# [TRY IT]
Produce word for word the lines of the data below running from the one that has "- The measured" to the one that has "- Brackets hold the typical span", inclusive, and no others.

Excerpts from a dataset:
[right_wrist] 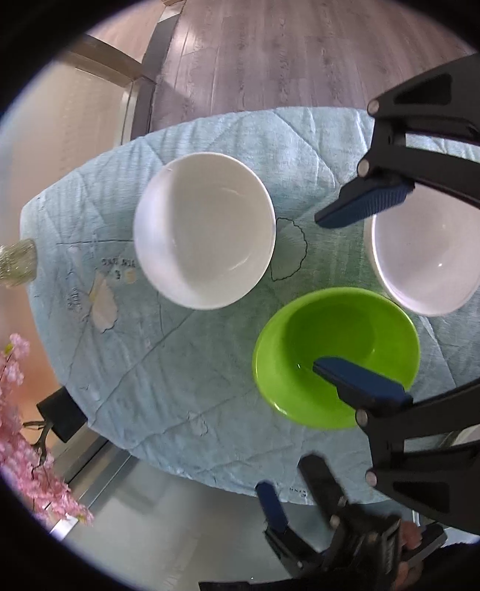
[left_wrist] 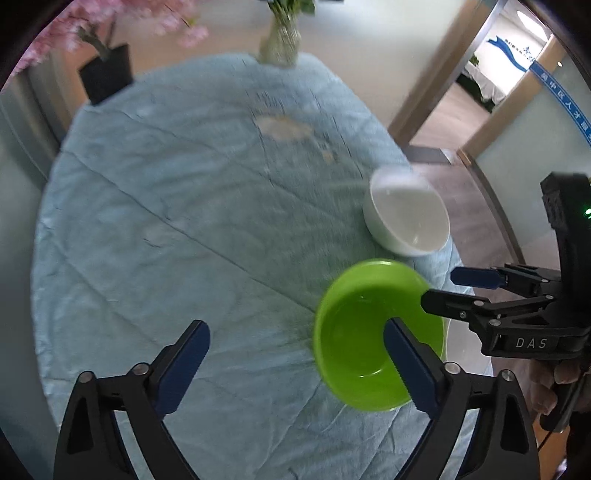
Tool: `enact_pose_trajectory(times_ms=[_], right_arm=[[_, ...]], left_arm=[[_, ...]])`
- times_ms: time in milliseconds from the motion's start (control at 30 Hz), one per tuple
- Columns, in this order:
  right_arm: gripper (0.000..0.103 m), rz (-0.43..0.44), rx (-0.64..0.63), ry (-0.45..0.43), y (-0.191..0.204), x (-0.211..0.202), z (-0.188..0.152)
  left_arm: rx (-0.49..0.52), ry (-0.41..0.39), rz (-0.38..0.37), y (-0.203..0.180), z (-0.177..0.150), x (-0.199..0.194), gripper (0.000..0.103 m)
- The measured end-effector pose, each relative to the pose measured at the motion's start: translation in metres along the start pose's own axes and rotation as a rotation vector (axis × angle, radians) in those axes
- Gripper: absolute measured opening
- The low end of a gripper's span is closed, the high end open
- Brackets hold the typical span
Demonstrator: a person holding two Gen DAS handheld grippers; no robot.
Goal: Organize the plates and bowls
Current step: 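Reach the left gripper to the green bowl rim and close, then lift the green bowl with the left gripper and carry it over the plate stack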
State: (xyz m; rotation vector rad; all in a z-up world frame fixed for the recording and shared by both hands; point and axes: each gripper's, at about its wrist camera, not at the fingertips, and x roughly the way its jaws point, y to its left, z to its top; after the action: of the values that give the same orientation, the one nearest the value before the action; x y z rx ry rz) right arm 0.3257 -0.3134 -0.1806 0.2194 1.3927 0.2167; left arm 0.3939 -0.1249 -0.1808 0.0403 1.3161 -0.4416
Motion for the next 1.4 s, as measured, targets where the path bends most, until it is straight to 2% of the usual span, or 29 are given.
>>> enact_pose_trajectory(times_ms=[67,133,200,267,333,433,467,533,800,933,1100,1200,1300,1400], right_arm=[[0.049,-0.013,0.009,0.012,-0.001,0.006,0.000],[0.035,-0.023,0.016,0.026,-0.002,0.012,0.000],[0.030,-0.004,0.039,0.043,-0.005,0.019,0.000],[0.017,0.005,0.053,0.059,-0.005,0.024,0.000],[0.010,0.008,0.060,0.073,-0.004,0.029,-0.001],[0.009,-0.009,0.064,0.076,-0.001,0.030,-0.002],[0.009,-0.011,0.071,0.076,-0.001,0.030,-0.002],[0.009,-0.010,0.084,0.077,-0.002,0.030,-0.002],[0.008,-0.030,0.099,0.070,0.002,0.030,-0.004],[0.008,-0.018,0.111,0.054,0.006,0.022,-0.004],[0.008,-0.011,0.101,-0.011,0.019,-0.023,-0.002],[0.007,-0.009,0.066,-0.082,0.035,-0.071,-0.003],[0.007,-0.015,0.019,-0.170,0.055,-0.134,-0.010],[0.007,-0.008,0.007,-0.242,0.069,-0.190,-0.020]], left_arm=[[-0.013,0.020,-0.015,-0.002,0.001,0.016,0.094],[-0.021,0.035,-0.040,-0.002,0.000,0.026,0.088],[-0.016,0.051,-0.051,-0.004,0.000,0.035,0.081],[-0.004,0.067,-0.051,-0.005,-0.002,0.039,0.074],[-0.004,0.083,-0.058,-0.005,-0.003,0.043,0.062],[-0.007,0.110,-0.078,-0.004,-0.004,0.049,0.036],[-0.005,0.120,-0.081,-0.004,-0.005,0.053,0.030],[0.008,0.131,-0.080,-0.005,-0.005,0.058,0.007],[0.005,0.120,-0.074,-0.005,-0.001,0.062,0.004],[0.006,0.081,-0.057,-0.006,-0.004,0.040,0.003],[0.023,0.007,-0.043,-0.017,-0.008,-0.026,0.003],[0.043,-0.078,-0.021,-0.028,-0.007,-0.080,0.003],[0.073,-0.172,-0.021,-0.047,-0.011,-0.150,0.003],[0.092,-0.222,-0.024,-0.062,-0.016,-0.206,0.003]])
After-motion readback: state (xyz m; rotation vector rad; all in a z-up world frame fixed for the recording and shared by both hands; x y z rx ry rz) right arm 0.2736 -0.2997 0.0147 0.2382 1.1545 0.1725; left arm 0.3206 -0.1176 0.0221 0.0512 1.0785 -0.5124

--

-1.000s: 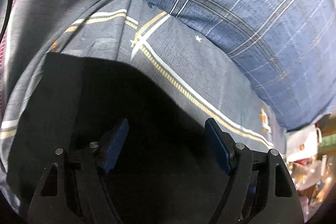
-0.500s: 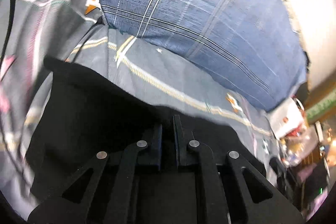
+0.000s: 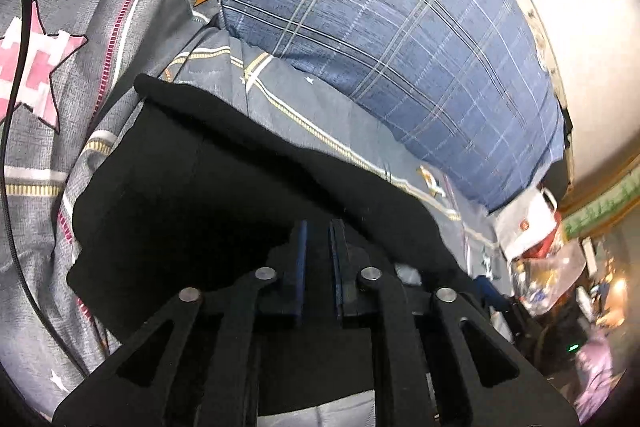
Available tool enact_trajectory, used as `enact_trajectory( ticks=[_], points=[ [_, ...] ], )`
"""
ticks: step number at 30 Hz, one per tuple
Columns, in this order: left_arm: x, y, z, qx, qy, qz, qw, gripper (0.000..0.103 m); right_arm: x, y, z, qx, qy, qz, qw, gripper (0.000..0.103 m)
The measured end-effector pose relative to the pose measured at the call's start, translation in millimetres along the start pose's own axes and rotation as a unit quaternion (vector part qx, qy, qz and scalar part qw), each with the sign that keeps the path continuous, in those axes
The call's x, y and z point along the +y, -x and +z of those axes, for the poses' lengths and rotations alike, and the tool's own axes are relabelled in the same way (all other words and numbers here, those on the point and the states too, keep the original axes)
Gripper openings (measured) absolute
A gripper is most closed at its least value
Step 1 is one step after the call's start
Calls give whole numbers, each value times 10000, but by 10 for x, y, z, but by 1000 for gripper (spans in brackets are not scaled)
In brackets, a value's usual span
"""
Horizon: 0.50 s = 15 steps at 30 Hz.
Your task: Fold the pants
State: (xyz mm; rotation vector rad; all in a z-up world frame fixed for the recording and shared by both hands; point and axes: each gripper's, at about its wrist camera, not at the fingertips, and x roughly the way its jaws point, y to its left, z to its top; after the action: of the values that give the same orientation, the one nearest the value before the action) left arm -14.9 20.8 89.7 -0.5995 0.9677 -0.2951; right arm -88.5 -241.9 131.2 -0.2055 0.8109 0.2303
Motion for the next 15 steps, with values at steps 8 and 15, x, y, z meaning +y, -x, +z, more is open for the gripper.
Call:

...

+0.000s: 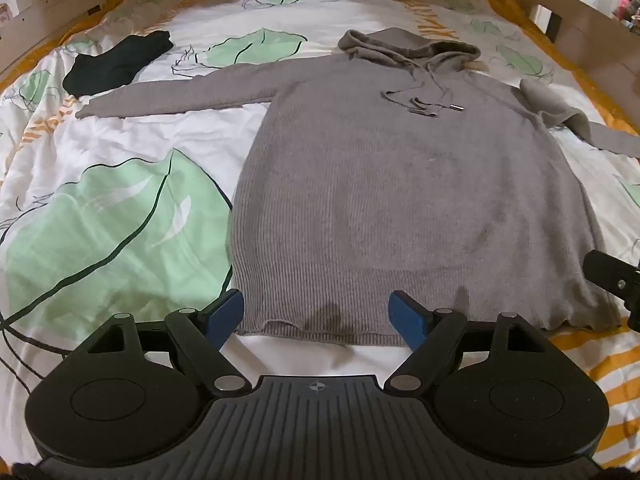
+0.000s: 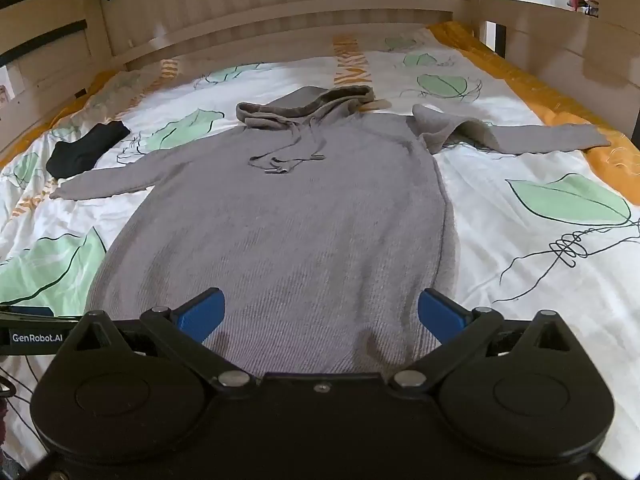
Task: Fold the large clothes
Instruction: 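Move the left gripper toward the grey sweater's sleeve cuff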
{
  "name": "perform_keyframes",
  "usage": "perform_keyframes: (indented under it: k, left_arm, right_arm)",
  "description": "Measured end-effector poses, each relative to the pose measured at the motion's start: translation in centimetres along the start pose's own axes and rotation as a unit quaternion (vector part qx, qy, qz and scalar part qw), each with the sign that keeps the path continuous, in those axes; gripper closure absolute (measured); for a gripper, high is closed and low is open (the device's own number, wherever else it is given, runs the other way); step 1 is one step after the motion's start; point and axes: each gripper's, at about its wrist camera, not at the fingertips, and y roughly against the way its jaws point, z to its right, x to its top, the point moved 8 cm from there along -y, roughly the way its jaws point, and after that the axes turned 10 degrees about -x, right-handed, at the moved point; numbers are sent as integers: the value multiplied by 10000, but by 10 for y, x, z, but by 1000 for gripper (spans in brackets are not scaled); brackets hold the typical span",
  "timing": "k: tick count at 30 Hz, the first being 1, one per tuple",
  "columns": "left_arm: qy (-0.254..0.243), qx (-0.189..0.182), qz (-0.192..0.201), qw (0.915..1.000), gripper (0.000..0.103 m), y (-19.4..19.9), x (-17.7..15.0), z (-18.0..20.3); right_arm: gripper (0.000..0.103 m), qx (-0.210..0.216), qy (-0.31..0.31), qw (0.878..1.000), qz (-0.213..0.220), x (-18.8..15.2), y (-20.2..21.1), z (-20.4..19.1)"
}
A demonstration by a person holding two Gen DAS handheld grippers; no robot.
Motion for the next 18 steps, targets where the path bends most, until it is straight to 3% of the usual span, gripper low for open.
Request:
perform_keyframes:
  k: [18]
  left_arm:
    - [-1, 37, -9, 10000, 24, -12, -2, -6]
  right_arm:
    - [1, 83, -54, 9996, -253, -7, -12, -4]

# [SOLUTION]
- The measured end-effector pose, each relative to the pose measured at the motion's start: translation in metres along the start pose's own axes and rotation as a rotation vector (axis × angle, radians) in those axes
- Gripper: absolute measured opening
- The low end of a gripper's span is closed, the high end open
- Brackets hold the typical span

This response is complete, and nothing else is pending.